The Secrets on Chicory Lane: A Novel(21)
We took it day by day. Although we went to church every Sunday, my own faith was shattered, for I couldn’t understand how God could let something like that happen to my brother. My mother and I had a terrible fight sometime during the fall of that year. The conversation had begun badly, with the two of us arguing about something—a typical teenage girl/mother drama, except that it was heightened by Mom’s condition. When she said something about Michael’s abduction being “God’s will,” it made me very angry. I challenged her, saying that I didn’t believe God would do things like that. The crime wasn’t part of a divine plan; it had just happened. Brave words for a twelve-year-old girl to say, and I almost can’t believe I had the strength to say them. She grew furious. Then I poured salt onto the wound by proclaiming, “It certainly wasn’t God who came calling at our house that night, it was Evil!” My mother slapped me. Yelling, she ordered me to my room. I was stunned, stinging from the slap. She shouted at me again, and that time I turned and ran from her. I’m afraid I don’t recall how things cooled down, but I know I was in my room for a long time. From then on, any mention of Michael was accomplished only by walking on eggshells.

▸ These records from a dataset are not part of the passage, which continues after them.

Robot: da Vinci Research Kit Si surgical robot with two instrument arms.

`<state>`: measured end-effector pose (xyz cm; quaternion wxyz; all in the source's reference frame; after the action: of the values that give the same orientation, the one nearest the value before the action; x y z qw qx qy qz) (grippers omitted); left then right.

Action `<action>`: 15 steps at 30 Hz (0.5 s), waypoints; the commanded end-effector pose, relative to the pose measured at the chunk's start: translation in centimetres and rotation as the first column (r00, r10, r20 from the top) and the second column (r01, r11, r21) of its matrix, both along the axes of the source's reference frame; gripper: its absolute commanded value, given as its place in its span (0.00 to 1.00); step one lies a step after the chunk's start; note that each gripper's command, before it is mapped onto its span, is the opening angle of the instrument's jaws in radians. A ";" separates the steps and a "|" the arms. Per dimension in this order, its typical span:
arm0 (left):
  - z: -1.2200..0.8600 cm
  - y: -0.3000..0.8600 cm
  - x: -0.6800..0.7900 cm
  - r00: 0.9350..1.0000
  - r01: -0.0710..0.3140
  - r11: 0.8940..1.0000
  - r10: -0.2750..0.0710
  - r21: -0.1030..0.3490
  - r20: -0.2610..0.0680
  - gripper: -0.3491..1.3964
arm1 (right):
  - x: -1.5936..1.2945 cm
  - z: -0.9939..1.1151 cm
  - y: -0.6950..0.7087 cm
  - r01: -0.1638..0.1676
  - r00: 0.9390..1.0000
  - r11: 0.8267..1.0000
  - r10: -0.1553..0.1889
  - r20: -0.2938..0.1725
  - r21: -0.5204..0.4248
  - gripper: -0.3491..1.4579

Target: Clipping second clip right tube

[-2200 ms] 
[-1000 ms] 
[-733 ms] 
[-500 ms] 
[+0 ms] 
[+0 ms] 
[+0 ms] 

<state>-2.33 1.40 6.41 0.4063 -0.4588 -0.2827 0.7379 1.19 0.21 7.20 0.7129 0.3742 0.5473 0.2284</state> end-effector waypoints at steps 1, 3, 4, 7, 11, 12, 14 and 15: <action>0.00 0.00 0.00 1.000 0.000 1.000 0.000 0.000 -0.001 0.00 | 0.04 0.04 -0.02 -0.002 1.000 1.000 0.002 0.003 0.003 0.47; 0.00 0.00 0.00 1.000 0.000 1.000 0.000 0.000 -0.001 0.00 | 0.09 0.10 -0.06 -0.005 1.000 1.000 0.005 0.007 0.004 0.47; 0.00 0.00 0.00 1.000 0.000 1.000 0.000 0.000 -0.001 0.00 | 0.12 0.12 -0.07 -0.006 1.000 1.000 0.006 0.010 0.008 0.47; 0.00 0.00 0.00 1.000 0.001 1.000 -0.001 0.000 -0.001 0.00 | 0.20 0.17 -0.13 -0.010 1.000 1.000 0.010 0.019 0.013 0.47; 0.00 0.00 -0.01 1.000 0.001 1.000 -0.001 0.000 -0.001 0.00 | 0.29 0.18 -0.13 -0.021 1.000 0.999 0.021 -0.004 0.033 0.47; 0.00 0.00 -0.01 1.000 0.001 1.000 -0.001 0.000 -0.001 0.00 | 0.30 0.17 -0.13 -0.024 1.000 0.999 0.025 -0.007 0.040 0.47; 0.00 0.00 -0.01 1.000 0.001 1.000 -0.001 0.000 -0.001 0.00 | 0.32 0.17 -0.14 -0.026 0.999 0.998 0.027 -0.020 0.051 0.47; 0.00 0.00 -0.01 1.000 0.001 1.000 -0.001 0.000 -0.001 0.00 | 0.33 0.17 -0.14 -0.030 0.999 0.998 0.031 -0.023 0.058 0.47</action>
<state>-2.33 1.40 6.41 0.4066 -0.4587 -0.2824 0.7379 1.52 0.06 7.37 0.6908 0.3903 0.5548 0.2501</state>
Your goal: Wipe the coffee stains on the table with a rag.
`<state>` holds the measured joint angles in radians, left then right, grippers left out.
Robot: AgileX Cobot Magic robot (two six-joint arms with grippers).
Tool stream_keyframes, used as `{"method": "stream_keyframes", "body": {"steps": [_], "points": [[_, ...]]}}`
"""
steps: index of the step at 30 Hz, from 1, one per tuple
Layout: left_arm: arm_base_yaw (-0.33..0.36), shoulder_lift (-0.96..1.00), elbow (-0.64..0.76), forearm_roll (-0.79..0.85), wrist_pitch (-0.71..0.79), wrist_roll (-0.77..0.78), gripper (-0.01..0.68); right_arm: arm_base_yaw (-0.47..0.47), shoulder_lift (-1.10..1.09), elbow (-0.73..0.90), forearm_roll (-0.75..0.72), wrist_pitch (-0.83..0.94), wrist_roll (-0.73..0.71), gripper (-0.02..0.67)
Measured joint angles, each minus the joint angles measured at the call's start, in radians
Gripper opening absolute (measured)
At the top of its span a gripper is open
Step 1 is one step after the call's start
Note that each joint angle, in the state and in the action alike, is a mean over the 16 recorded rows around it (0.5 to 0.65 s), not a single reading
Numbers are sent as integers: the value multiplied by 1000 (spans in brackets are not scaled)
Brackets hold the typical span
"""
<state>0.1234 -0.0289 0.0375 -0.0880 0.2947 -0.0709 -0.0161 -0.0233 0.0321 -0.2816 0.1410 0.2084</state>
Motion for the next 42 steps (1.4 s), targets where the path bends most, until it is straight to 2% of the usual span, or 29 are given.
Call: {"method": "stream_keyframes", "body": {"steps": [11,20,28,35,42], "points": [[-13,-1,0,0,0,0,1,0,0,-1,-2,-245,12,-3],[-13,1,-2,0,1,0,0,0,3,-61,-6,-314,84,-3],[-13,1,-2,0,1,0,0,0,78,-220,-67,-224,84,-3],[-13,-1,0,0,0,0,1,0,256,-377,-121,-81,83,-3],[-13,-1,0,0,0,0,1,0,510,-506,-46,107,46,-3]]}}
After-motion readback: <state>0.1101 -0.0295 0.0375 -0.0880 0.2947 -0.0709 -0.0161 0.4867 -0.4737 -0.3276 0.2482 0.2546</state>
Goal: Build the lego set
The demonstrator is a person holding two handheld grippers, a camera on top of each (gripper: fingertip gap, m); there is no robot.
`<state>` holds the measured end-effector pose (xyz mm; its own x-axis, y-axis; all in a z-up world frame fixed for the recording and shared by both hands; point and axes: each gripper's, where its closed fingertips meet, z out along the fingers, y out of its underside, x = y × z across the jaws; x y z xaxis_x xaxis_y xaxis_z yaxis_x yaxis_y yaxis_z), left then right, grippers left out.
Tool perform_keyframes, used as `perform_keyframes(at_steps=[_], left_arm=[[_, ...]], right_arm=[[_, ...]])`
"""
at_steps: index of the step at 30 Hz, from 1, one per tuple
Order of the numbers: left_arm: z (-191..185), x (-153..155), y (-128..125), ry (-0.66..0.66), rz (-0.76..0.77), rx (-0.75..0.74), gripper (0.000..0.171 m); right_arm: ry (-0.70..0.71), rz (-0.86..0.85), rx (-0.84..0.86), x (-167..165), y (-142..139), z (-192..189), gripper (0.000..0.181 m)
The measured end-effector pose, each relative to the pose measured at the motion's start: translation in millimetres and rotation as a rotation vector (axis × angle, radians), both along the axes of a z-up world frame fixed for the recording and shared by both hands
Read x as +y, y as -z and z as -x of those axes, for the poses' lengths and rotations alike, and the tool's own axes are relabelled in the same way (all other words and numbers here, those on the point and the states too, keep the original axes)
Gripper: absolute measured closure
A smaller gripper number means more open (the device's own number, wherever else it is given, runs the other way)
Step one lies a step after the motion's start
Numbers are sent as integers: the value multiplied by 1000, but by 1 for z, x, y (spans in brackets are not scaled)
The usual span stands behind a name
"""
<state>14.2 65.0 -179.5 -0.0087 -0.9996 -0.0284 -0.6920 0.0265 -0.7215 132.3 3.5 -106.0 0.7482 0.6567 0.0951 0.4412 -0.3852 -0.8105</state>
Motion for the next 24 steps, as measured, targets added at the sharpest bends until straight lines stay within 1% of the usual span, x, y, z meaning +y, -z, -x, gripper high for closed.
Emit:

We got through the school year and the first anniversary of my brother’s abduction. That fourth of July was particularly difficult. Mom stayed in her bedroom, wore earplugs to block out the sound of fireworks, and covered her eyes with a face mask. She was quite medicated. Dad and I watched the spectacle from our backyard, as usual, in an almost meditative silence. I kept thinking that Michael would have wanted us to continue to enjoy the holiday. That sounds silly, since he was a two-month-old baby, but I liked to imagine he was growing up in Heaven, with a mind of his own.
Eddie returned to the house across the street at the end of August 1967. Right before school started, I saw him outside the house with his father, walking from the car to their front door. He turned, and we locked eyes. He seemed thinner, but otherwise, from that distance, he looked basically the same. Taller, perhaps. Yes, definitely taller.
I waved.
He didn’t, but continued to stare at me until his father said something to him. Eddie then jerked his head away and went into the house. Despite the distance between our houses, I could usually intuit Eddie’s mood whenever I saw him across the road. This time, I was unable to read his gaze. A hateful one? An unhappy one? Was he glad to see me?
And then nothing happened. I hardly saw him. He didn’t contact me. I didn’t dare call him. That was the extent of our communication for the next six years. I believe the correct term is that we “grew apart.” Sometimes I wonder what would have happened if my mother hadn’t banned me from seeing him when she did. Would we have stayed close, even through the ordeal of the previous summer? I don’t know.
I didn’t find out where he had been during the past year until much later. Eddie’s life had gone in a different direction from mine as we worked and played and studied our way through junior high and high school. He was truly existing in a very different universe from mine. Eddie was still one grade behind me; he must have kept up with his education wherever he had been when he was away. I’d see him in the school hallway and we’d maybe nod or say, “Hi,” but I don’t believe we ever stopped to talk to each other. It was a case of awkward avoidance but also of maintaining politeness.
My junior high school experience was perhaps atypical from my peers in that everyone knew I had lost my brother. I had a mystique attached to me, and I wasn’t sure if that was good or bad. It must have changed my personality, for I soon found myself with a completely new set of friends—kids I’d never associated with before, including new students from other elementary schools who funneled into my junior high. Not much else stands out in my filing cabinet of memories from that period. Junior high was something to get through. Oh, right, and I had braces, too, which didn’t help my self-image as an oddball.
At least by the time I reached high school, the events of 1966 seemed to be in the distant past. The braces were gone. I “blossomed,” as they say, and moved on by becoming involved in extracurricular activities. I took drama and acted in plays, read a lot, and for the very first time started writing short stories. Though my English teachers encouraged me, at the time my goal was to become an actress. I didn’t consider becoming an author until much later.
The only things to do outside of school in Limite were attending the varsity football games, going to movies, maybe bowling or miniature golfing, or simply cruising the town. Most kids had their own cars. My dad bought me my first junker when I turned sixteen and had obtained a license. A popular place to hang out in those days was the Oil Derrick, a nightclub that was divided into two sections—an eighteen-and-over side and another half that accommodated younger teens. Since the drinking age then was eighteen, it was fairly easy to cross the boundary. With the cruising came the dating and the experimentation in the front or back seats of someone’s automobile. There was nothing else in town to distract us.
I still frequented the public library, too. My interest in reading—even outside of school work, which few students attempted—never lessened. Whenever I went there, I always thought about Mr. Alpine. I’d look at the information desk where he used to work and ponder how great it was that a monster like that was no longer alive. A man who murdered one, probably two, innocent and defenseless infants. A man who had everyone fooled with his church work, his volunteer activities, and his I’m-good-with-kids act. Rot in hell, I’d think.